Today we shall be discussing another important type of plot, i.e. Box Plot. Earlier we’ve seen plots for linear dataset, and then moved on to focus particularly on Categorical variables. The plot we’ve decided to cover in this lecture fits the bill very well when we have to show an abstract representation of each distribution of observations, more specifically categorical variables.

  • A Box Plot (or box-and-whisker plot) shows the distribution of quantitative data in a way that facilitates comparisons between variables or across levels of a categorical variable.

  • The box shows the quartiles of the dataset while the whiskers extend to show the rest of the distribution, except for points that are determined to be “outliers” using a method that is a function of the inter-quartile range.

A Box plot shows the spread of all the data points, and also fetches other intrinsic information like the median or where most of the data cluster are, thus reflecting average trend. Basically, it is a simple way of representing statistical data on a plot in which a rectangle is drawn to represent the second and third quartiles, usually with a vertical line inside it, to indicate the median value. The lower and upper quartiles are shown as horizontal lines on either side of this rectangle.

Thus it depicts group of numerical data through their quartiles in Descriptive statistics. To give an elementary level understanding, Descriptive statistics is used to describe the basic features of a dataset, providing simple summaries about the sample and related measures, like median.
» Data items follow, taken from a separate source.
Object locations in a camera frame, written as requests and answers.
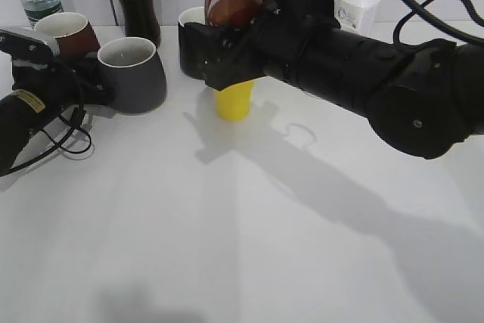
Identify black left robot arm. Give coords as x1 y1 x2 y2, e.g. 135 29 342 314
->
1 57 115 176

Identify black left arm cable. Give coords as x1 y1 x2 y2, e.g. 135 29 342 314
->
7 65 94 172

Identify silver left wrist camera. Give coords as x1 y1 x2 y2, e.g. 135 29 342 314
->
1 26 61 68

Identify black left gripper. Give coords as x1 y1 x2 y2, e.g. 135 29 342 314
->
11 55 114 119

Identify yellow paper cup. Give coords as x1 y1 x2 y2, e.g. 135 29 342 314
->
214 80 255 122

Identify brown Nescafe coffee bottle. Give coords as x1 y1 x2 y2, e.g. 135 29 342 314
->
204 0 262 29

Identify dark grey ceramic mug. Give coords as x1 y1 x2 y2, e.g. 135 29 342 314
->
97 37 167 114

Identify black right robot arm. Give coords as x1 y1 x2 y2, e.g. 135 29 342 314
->
185 0 483 159

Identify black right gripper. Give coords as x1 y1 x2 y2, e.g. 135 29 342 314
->
186 0 337 91

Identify black ceramic mug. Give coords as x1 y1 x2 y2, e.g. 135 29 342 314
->
178 6 206 81

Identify white plastic bottle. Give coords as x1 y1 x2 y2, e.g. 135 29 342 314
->
335 0 381 36

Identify maroon ceramic mug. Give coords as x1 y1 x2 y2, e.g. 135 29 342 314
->
34 12 100 57

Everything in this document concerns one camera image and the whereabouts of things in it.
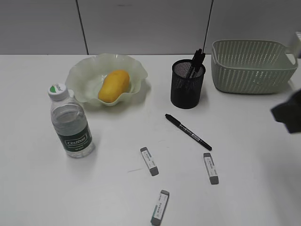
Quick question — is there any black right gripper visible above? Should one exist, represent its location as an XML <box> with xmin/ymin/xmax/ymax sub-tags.
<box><xmin>270</xmin><ymin>90</ymin><xmax>301</xmax><ymax>134</ymax></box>

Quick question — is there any grey white eraser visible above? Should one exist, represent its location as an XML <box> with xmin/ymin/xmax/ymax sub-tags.
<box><xmin>203</xmin><ymin>153</ymin><xmax>219</xmax><ymax>185</ymax></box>
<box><xmin>140</xmin><ymin>147</ymin><xmax>159</xmax><ymax>176</ymax></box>
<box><xmin>150</xmin><ymin>190</ymin><xmax>170</xmax><ymax>226</ymax></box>

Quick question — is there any black marker pen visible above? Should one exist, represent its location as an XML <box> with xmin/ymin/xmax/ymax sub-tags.
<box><xmin>165</xmin><ymin>114</ymin><xmax>212</xmax><ymax>151</ymax></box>
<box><xmin>186</xmin><ymin>49</ymin><xmax>202</xmax><ymax>79</ymax></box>
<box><xmin>190</xmin><ymin>49</ymin><xmax>205</xmax><ymax>78</ymax></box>

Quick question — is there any grey white eraser front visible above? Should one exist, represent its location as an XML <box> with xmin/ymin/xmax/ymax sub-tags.
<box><xmin>150</xmin><ymin>190</ymin><xmax>170</xmax><ymax>226</ymax></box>

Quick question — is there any yellow mango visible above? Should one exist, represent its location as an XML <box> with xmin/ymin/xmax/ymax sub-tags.
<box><xmin>98</xmin><ymin>70</ymin><xmax>130</xmax><ymax>103</ymax></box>

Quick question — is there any clear plastic water bottle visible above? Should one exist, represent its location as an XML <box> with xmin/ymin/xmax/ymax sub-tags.
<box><xmin>48</xmin><ymin>83</ymin><xmax>95</xmax><ymax>158</ymax></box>

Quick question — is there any green plastic woven basket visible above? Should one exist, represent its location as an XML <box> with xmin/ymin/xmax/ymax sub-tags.
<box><xmin>211</xmin><ymin>40</ymin><xmax>298</xmax><ymax>95</ymax></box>

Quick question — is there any black mesh pen holder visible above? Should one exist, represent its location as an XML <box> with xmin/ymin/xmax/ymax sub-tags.
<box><xmin>170</xmin><ymin>59</ymin><xmax>206</xmax><ymax>109</ymax></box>

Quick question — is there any translucent wavy glass plate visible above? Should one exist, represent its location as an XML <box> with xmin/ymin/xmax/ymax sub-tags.
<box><xmin>65</xmin><ymin>53</ymin><xmax>148</xmax><ymax>106</ymax></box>

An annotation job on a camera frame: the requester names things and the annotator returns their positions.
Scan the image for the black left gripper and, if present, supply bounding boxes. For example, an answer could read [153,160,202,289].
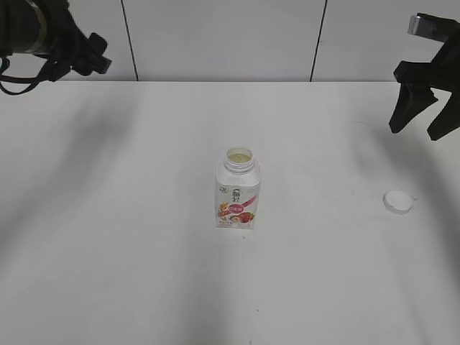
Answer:
[64,1,111,76]

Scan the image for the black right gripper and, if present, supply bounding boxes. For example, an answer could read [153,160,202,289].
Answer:
[389,34,459,141]

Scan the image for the white ribbed bottle cap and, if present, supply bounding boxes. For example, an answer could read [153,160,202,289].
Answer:
[383,190,413,215]

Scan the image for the white yili changqing yogurt bottle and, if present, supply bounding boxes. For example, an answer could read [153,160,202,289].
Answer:
[215,147,261,229]

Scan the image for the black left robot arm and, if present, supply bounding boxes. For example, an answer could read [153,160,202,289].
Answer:
[1,1,111,81]

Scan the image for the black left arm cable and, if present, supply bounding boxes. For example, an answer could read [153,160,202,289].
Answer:
[0,55,69,96]

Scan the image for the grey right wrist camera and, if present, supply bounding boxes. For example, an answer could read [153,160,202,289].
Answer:
[408,13,459,42]

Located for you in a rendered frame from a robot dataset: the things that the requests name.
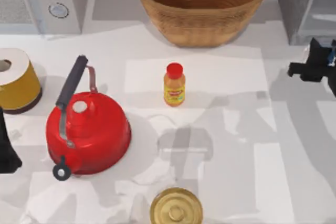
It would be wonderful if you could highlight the brown wicker basket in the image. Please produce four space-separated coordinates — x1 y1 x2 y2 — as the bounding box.
134 0 269 48

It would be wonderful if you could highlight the orange bottle with red cap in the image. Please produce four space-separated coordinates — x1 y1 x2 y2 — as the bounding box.
163 62 186 109

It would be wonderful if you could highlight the gold tin can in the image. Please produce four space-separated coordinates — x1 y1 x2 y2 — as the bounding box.
150 187 204 224

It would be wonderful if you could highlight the pale microwave oven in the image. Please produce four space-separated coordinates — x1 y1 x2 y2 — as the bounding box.
0 0 92 37

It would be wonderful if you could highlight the small microwave knob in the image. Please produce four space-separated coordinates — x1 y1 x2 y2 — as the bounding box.
48 2 70 19

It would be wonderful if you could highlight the white and yellow paper roll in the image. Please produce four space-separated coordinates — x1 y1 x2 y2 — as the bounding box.
0 47 43 115

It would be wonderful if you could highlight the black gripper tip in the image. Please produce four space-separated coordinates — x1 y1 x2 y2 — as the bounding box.
0 106 23 175

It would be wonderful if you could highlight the red kettle with black handle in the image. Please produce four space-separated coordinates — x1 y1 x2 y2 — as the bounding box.
45 54 132 182

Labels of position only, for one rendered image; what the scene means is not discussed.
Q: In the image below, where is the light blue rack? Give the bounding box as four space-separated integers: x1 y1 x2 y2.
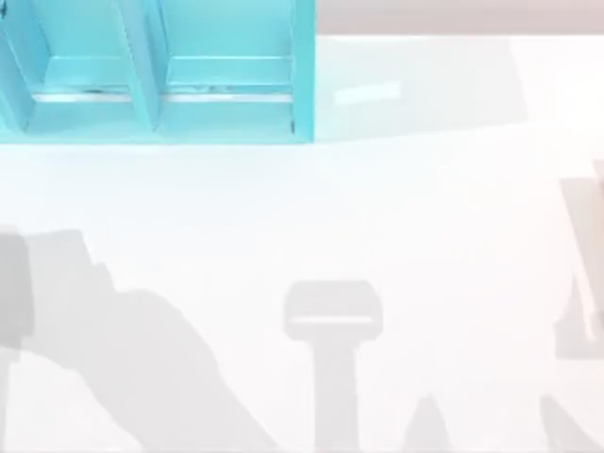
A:
0 0 316 144

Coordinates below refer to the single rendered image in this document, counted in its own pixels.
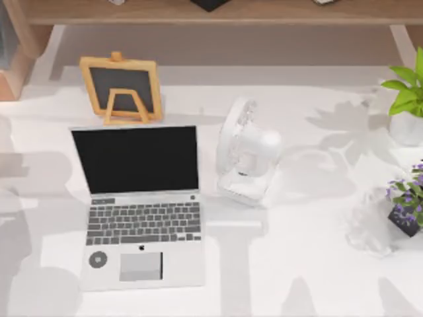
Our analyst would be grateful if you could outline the white desk fan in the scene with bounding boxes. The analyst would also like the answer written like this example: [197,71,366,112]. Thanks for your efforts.
[215,96,284,208]

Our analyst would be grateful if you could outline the silver open laptop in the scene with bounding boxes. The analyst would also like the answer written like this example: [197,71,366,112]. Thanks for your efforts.
[70,124,206,293]

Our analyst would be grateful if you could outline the wooden framed blackboard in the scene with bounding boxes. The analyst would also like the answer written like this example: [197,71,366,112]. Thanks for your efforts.
[79,51,165,126]

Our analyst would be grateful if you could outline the wooden shelf unit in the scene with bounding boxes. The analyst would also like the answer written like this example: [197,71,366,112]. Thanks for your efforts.
[0,0,423,102]

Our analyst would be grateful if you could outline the black object on shelf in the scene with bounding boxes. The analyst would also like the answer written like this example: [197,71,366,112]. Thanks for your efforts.
[189,0,233,13]

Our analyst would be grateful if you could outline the purple flowers in dark pot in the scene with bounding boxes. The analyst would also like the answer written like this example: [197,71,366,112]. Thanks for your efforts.
[385,159,423,238]

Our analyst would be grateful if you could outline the green plant in white pot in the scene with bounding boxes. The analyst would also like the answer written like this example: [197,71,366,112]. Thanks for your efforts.
[380,46,423,147]

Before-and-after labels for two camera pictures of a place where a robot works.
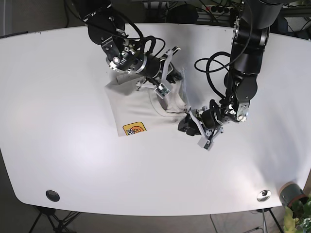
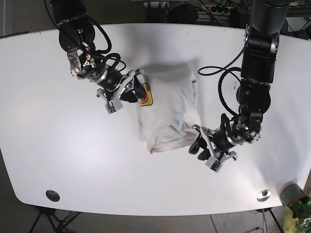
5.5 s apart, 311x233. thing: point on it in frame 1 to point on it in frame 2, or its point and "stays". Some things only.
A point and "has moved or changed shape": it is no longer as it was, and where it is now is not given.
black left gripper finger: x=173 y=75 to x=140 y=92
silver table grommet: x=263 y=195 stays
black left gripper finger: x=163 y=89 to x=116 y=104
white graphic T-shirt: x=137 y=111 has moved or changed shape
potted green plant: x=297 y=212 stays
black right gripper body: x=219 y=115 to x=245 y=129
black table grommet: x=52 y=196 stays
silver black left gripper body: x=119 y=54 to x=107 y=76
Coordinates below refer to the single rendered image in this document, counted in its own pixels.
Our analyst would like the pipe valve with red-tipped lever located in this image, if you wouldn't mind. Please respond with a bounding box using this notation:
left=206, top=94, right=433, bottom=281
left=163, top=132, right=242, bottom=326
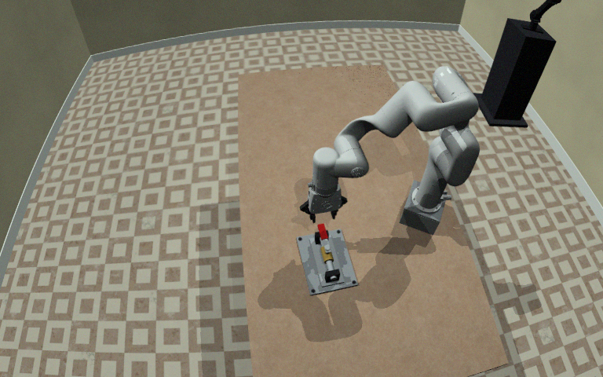
left=309, top=223, right=345, bottom=287

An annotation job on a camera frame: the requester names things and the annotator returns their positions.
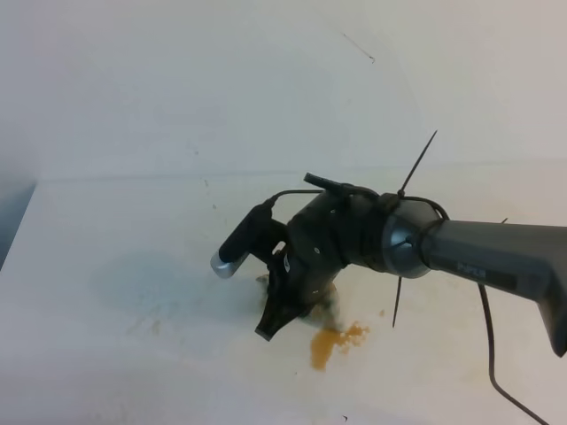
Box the black cable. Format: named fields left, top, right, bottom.
left=477, top=282, right=550, bottom=425

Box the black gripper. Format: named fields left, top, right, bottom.
left=254, top=207, right=351, bottom=341

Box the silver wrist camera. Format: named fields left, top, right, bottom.
left=210, top=197, right=288, bottom=279

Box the stained rag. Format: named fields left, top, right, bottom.
left=255, top=274, right=345, bottom=331

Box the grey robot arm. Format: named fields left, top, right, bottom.
left=255, top=192, right=566, bottom=357

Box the brown coffee puddle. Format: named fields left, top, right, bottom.
left=310, top=322, right=369, bottom=371

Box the black zip tie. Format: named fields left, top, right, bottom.
left=392, top=130, right=438, bottom=328

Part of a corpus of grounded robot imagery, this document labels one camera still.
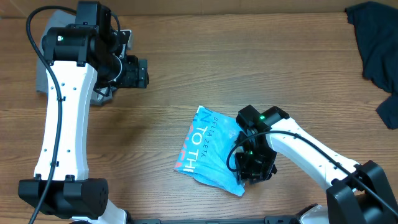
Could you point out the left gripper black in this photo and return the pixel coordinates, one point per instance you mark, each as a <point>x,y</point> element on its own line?
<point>135,76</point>

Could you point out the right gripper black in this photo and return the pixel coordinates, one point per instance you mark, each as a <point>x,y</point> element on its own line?
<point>249,175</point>

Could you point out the light blue printed t-shirt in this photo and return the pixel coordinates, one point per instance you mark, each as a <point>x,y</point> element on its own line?
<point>204,151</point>

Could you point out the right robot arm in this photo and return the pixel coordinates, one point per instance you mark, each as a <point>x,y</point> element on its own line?
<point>355,193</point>

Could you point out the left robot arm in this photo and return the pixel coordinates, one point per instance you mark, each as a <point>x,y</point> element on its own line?
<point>82,59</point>

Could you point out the folded black garment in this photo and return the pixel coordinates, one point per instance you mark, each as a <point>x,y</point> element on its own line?
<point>103,88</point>

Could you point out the folded grey garment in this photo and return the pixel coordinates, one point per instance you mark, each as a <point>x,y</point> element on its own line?
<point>61,19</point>

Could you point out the dark garment at right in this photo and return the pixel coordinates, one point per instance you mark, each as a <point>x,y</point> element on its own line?
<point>375,29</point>

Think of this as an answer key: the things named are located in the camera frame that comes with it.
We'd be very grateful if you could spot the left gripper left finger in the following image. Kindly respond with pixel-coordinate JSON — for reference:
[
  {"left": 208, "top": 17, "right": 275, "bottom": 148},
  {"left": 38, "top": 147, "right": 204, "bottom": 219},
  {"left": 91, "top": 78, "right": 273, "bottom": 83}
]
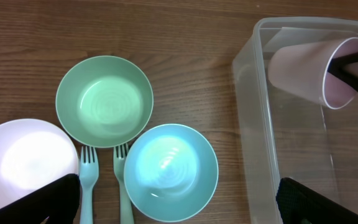
[{"left": 0, "top": 174, "right": 80, "bottom": 224}]

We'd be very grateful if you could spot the green bowl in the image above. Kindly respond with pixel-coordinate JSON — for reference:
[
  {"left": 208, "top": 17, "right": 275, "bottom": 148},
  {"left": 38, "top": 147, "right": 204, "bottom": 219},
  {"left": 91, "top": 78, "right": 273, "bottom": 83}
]
[{"left": 55, "top": 55, "right": 154, "bottom": 148}]

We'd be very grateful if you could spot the light green fork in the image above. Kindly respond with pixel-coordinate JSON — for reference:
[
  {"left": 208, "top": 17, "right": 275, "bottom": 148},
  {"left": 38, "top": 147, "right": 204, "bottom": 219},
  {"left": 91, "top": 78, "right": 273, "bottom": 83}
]
[{"left": 113, "top": 143, "right": 134, "bottom": 224}]

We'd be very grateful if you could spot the pink cup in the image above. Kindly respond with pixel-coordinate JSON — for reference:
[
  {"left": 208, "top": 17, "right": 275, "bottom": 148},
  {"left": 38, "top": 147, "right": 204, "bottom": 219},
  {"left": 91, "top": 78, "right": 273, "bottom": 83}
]
[{"left": 267, "top": 37, "right": 358, "bottom": 110}]

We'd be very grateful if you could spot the light blue fork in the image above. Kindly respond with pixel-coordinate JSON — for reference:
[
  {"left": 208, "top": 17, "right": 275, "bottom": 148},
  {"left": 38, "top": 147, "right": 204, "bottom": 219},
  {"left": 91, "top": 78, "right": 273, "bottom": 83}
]
[{"left": 80, "top": 146, "right": 99, "bottom": 224}]

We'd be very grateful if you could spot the clear plastic container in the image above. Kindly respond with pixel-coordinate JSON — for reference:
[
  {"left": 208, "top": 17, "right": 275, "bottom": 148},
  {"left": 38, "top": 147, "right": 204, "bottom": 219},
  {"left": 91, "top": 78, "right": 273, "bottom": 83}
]
[{"left": 232, "top": 17, "right": 358, "bottom": 224}]

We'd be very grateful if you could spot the pink bowl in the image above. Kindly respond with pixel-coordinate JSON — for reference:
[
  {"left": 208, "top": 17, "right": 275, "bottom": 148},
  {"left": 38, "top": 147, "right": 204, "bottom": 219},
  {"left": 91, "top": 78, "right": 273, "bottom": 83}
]
[{"left": 0, "top": 118, "right": 78, "bottom": 208}]

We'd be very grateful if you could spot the blue bowl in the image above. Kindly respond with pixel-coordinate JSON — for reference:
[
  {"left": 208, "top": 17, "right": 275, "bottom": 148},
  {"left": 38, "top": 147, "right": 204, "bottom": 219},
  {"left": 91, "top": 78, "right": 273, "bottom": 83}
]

Together with plots like a Box plot, they form the basis of virtually every quantitative analysis of data.

I know I’m bringing in Statistics under our hood, but I assure to breeze through all of this. So, as per Probability Theory, a Quartile is a just a type of Quantile, which are actually the three cut points dividing a probability distribution of a dataset into four equal-size groups. These are contiguous intervals with equal probabilities, or rephrasing, divides the observations in a sample in the same way.

There is a very important concept involved with Box Plot, i.e. Whisker and we shall try to understand the purpose of its’ association with Box Plot BUT before that let us actually get a Box Plot plotted. So let us begin with ifetching our dependancies, that we use in every lecture:

# Importing intrinsic libraries:
import numpy as np
import pandas as pd
np.random.seed(44)
import matplotlib.pyplot as plt
import seaborn as sns
%matplotlib inline
sns.set(style="darkgrid", palette="icefire")
import warnings
warnings.filterwarnings("ignore")

# Let us also get tableau colors we defined earlier:
tableau_20 = [(31, 119, 180), (174, 199, 232), (255, 127, 14), (255, 187, 120),
         (44, 160, 44), (152, 223, 138), (214, 39, 40), (255, 152, 150),
         (148, 103, 189), (197, 176, 213), (140, 86, 75), (196, 156, 148),
         (227, 119, 194), (247, 182, 210), (127, 127, 127), (199, 199, 199),
         (188, 189, 34), (219, 219, 141), (23, 190, 207), (158, 218, 229)]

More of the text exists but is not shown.